---------- MATERIAL FOR THIS EXERCISE ----------

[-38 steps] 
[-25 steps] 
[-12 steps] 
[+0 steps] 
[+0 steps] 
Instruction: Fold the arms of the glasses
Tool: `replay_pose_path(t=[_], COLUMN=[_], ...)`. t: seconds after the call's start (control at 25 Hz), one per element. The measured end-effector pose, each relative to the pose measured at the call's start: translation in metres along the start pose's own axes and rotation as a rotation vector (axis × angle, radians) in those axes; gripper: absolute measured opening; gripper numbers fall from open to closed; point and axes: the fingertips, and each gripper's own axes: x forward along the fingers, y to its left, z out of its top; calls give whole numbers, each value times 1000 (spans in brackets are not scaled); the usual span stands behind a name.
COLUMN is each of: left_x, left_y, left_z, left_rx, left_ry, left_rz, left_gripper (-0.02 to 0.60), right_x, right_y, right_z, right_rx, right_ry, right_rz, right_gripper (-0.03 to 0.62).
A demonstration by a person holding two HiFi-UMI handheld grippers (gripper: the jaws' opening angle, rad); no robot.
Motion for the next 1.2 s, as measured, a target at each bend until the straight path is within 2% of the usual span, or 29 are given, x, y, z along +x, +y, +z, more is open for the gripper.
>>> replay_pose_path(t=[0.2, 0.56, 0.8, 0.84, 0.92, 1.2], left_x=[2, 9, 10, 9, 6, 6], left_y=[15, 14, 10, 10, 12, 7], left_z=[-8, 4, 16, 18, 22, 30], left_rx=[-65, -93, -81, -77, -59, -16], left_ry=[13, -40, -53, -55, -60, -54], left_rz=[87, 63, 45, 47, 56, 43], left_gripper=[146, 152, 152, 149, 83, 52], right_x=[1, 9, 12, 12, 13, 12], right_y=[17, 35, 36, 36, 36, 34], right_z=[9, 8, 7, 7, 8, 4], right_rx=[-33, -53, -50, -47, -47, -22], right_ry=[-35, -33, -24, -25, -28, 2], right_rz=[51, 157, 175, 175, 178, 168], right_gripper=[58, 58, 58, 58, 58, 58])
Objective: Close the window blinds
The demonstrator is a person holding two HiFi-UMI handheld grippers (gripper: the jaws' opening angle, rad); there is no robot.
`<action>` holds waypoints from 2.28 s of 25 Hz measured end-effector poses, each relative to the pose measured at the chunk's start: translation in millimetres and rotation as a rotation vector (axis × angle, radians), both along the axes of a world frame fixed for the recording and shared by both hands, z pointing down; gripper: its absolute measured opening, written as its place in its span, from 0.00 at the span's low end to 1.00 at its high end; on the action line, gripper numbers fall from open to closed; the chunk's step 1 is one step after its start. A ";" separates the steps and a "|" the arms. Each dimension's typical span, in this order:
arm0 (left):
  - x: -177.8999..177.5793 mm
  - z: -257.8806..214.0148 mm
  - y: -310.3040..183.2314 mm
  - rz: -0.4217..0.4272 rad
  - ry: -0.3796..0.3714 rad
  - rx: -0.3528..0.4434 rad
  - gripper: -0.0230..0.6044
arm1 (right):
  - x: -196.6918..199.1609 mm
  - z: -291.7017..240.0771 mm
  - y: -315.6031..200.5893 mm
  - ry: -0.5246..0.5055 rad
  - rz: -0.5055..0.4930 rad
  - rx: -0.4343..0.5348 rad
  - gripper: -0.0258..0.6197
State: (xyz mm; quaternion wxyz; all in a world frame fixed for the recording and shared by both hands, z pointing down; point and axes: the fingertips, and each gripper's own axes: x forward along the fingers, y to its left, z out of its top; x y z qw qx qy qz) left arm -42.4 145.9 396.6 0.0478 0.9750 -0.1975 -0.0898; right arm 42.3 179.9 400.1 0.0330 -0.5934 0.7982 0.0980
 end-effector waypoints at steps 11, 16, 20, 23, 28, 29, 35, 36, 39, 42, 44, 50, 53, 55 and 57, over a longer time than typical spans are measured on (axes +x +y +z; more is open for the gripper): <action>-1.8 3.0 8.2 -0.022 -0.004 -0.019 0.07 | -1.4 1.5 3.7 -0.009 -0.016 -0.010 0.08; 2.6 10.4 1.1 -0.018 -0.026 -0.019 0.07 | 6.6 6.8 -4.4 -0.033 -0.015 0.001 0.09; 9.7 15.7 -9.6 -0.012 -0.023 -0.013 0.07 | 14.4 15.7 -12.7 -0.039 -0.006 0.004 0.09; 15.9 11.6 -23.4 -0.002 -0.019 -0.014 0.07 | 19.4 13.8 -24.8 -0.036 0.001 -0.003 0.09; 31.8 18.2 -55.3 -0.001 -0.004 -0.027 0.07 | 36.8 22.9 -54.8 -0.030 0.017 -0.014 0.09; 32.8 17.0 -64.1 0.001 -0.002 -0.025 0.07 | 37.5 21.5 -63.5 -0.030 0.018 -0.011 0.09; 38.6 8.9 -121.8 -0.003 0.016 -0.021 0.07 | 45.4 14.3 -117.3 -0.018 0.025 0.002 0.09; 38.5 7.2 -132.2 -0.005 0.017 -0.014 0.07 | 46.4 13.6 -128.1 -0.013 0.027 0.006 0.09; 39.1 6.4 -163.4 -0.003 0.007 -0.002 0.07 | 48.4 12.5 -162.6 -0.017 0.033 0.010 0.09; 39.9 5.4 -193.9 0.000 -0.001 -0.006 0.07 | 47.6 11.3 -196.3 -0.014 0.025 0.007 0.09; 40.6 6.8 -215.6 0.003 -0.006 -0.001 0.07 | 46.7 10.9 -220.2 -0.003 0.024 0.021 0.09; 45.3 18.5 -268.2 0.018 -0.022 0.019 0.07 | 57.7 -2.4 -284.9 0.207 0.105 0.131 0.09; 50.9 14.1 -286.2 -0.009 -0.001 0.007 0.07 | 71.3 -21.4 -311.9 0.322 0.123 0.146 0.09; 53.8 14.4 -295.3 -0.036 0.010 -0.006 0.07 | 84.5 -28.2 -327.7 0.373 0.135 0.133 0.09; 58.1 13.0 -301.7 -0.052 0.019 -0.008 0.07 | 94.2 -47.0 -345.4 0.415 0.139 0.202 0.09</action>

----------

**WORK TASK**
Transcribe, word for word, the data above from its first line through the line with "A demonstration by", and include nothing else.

**EXERCISE OUTPUT**
[-38 steps] 
[-25 steps] 
[-12 steps] 
[+0 steps] 
[+0 steps] 
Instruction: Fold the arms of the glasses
Tool: `replay_pose_path(t=[_], COLUMN=[_], ...)`. t: seconds after the call's start (control at 25 Hz), one per element. The measured end-effector pose, each relative to the pose measured at the call's start: translation in metres along the start pose's own axes and rotation as a rotation vector (axis × angle, radians) in those axes; gripper: absolute measured opening; gripper numbers fall from open to closed; point and axes: the fingertips, and each gripper's own axes: x forward along the fingers, y to its left, z out of its top; calls give whole numbers, each value times 1000 (spans in brackets are not scaled); the usual span stands behind a name.
COLUMN is each of: left_x, left_y, left_z, left_rx, left_ry, left_rz, left_gripper (-0.02 to 0.60), right_x, right_y, right_z, right_rx, right_ry, right_rz, right_gripper (-0.03 to 0.62).
A demonstration by a person holding two HiFi-UMI handheld grippers (gripper: the jaws' opening angle, rad); no robot.

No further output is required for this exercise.